Así terminaron los días, para nuestra desgracia, de este verdadero patriota, y tuvieron vía libre los liberales y masones pro-británicos, los que continuarían con sus políticas un proceso de división, violencia, sometimiento y decadencia iniciado por Perón, que no se detuvo hasta el día de hoy. Inmediatamente comenzaron las persecuciones, proscripciones, confiscaciones, cesantías, y hasta la cárcel y el exilio para muchos. Pero los que consumaron esta infame trama no estaban solos, los apoyaron casi todos los partidos políticos en la Junta Consultiva. Esta se había creado por decreto del 28 de octubre y era presidida por el contralmirante Isaac Rojas, vicepresidente de facto, y la socialista Alicia Moreau de Justo fue elegida vicepresidente de la misma. Tenían cuatro representantes la U.C.R., el P. Socialista, el P. Demócrata Nacional, el P. Demócrata Progresista, y dos el P. Demócrata Cristiano y la Unión Federal. Salvo algunas excepciones y la nacionalista Unión Federal, todos eran furiosos antiperonistas (llamados luego “gorilas”), como Miguel Ángel Zavala Ortiz y otros radicales que respondían a Balbín.

Sin embargo, lo curioso era que Américo Ghioldi, presidente del P. Socialista, y también su hermano Rodolfo Ghioldi que lo era del P. Comunista, apoyaron la política nefasta de la “Hormiga Negra”, apodo de Isaac Rojas. Es que las izquierdas, prisioneras de sus elucubraciones teóricas y enajenadas de la realidad y de los intereses nacionales, creían ingenuamente que con la destrucción del peronismo por decreto, heredarían el control y los votos del movimiento obrero. Pero había hombres lúcidos que comprendieron el momento que atravesaba el país, como Arturo Jauretche en sus periódicos “El 45” y “Azul y Blanco”, clausurados, y Raúl Scalabrini Ortiz, Arturo Frondizi, Oscar Alende, Rogelio Frigerio y otros en la revista “Que”, los que alertaban sobre las consecuencias gravísimas para la Argentina si se persistía con el rumbo que había tomado la Revolución, a la que ya se comenzaba a llamar “Liberticida”.

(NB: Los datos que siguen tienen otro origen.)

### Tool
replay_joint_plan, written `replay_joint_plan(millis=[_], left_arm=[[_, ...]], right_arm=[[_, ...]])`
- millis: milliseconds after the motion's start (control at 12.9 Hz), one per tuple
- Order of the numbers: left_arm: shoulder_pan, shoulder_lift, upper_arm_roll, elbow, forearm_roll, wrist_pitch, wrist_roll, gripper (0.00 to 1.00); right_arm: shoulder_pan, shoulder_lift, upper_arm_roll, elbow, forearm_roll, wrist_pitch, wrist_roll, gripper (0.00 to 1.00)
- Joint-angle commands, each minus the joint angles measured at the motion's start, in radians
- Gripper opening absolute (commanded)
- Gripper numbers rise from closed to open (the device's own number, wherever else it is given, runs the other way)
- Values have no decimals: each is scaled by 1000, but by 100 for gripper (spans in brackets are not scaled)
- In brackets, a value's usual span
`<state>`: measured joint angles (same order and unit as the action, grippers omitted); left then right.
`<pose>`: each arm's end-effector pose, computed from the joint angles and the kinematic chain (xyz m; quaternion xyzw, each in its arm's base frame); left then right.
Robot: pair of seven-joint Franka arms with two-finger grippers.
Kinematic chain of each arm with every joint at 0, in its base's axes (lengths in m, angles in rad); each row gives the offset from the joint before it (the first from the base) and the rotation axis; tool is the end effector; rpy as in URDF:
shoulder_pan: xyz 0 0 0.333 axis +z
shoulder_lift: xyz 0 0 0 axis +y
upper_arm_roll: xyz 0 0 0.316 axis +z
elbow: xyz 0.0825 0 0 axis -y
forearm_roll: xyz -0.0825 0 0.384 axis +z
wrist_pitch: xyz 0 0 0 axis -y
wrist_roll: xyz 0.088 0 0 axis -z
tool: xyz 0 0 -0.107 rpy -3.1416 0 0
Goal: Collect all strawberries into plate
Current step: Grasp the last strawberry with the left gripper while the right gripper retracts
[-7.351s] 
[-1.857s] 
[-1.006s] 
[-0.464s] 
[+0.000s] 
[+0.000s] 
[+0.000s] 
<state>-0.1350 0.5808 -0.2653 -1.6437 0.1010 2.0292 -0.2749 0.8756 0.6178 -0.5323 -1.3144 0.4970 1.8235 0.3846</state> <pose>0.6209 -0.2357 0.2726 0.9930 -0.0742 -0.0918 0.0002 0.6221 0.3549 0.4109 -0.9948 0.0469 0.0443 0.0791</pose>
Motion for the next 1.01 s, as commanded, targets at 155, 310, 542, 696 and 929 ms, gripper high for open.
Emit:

En junio de 1956 militares y civiles se levantaron contra esta tiranía y, como no ocurría desde el siglo XIX, por razones políticas se fusiló a todos los que tomaron prisioneros. Así cayeron el general Juan José Valle, coroneles, y hasta subtenientes y ¡suboficiales de la banda de música!, junto con numerosos civiles. Este intento fue criticado por Perón, por considerarlo imprudente y por los móviles, con los que no coincidía. Sobre estos hechos Rodolfo Walsh escribió el libro “Operación Masacre”, y años después el responsable de los mismos, el general Pedro Eugenio Aramburu fue asesinado por los Montoneros.